A flabby, uninspired action film that hopes its political agenda will distract audiences from its general crappiness, The Hunting Party takes oblique aim at the current administration's poor track record in hunting down war criminals. Set in the aftermath of the Bosnian War, the "based on true events" plot hinges on the inability—or unwillingness—of government agencies to track down a Serbian war criminal called "The Fox." So where the UN fails, truth and justice are left with only one defender: Richard Gere.

Gere plays Simon, a war correspondent who has an on-air meltdown while covering the war in Bosnia.
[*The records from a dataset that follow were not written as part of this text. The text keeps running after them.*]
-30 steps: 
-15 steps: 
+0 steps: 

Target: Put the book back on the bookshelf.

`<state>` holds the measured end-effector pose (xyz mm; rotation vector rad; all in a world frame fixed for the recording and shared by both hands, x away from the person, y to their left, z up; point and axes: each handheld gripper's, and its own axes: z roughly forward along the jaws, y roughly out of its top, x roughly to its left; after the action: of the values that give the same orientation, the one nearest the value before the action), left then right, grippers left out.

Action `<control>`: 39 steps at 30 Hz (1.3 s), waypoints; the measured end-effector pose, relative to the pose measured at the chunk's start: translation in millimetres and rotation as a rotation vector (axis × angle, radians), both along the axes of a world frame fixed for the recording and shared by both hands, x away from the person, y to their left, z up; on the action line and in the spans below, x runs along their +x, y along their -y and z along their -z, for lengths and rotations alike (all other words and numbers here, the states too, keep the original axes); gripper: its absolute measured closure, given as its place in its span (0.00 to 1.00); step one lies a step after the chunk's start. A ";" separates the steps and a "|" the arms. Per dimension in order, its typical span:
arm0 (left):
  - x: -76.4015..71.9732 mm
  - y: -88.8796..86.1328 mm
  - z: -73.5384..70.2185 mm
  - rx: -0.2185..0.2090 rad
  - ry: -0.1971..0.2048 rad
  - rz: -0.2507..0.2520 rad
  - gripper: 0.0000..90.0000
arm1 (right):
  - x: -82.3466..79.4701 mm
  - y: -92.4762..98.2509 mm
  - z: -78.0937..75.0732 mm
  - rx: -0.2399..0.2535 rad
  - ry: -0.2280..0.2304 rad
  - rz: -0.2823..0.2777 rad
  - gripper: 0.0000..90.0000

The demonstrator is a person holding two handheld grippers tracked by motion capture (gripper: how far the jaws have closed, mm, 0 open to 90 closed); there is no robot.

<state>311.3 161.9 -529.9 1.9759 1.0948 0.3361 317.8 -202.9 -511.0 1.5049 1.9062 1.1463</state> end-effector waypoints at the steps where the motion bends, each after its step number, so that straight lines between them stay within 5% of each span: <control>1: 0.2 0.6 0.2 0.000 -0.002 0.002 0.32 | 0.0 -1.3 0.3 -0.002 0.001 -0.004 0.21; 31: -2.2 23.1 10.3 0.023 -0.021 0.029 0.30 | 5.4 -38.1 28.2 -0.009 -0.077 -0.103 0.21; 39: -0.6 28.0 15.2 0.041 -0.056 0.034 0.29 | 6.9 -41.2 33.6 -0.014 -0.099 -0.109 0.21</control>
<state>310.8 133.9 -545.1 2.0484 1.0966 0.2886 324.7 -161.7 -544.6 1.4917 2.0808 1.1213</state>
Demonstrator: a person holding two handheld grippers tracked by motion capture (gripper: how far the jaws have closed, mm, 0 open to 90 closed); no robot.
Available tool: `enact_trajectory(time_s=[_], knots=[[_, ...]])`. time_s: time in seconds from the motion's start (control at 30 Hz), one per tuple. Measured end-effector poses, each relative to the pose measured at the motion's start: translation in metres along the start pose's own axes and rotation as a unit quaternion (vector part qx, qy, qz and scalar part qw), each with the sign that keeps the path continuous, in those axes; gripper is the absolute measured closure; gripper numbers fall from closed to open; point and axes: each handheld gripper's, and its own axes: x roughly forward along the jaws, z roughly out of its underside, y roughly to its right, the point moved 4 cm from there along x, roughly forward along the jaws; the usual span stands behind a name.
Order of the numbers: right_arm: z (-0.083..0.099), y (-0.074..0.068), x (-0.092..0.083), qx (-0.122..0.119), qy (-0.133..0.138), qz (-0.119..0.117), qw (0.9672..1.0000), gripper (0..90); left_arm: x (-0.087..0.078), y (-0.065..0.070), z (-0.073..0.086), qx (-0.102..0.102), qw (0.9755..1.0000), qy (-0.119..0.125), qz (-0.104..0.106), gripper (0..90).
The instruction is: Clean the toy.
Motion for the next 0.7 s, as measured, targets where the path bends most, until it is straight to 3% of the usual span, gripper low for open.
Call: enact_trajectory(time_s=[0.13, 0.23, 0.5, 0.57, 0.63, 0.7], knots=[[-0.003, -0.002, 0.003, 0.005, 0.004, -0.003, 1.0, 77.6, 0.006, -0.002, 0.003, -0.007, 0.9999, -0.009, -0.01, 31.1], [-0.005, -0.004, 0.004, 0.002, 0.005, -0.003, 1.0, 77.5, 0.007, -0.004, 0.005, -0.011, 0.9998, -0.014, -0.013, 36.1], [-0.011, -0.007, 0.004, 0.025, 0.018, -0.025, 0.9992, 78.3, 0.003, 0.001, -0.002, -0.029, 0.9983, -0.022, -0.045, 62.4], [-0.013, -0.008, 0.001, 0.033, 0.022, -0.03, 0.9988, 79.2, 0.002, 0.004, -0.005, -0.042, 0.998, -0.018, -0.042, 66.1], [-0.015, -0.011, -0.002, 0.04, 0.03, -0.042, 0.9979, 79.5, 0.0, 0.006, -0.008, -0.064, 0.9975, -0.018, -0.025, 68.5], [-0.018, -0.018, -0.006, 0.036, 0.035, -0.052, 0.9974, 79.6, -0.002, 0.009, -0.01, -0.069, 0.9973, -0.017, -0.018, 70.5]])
Simon then disappears for years—only to emerge again in (surprise!) Bosnia, broke and broken, where he reunites with his old cameraman, Duck (Terrence Howard).

Simon has personal reasons for wanting The Fox (Ljubomir Kerekes) dead. (It has something to do with a beautiful dead girl and overwrought flashback sequences.) So Simon concocts a story about wanting to interview The Fox, and manages to coerce Duck and brainy nerd-kick Benjamin (Jesse Eisenberg) into helping him—but it soon becomes clear that Simon has dragged the others on a homicide mission.

The Hunting Party strives to position itself as a thinking man's action movie: Witness its unconventional structure and meta-nods to other action movies (Chuck Norris references abound). Unfortunately, it's not quite smart enough for most of the thinking men I know, and I'd advise thinking women to give this one a wide berth as well. (The women in this movie are: hot but dumb, or dead, or black widow spiders. So much for that political agenda.)

But whether based on true events or not, there's no forgiving writer/director Richard Shepard's hodgepodge of uninspired dialogue ("Putting your life in danger is actual living. The rest is just television.") and painful clichés. As far as I can tell from the testosterone-dependent The Hunting Party, being in a war zone is like having a partial erection all the time. But for all the semi-erect men running around in this film, the result is frustratingly flaccid.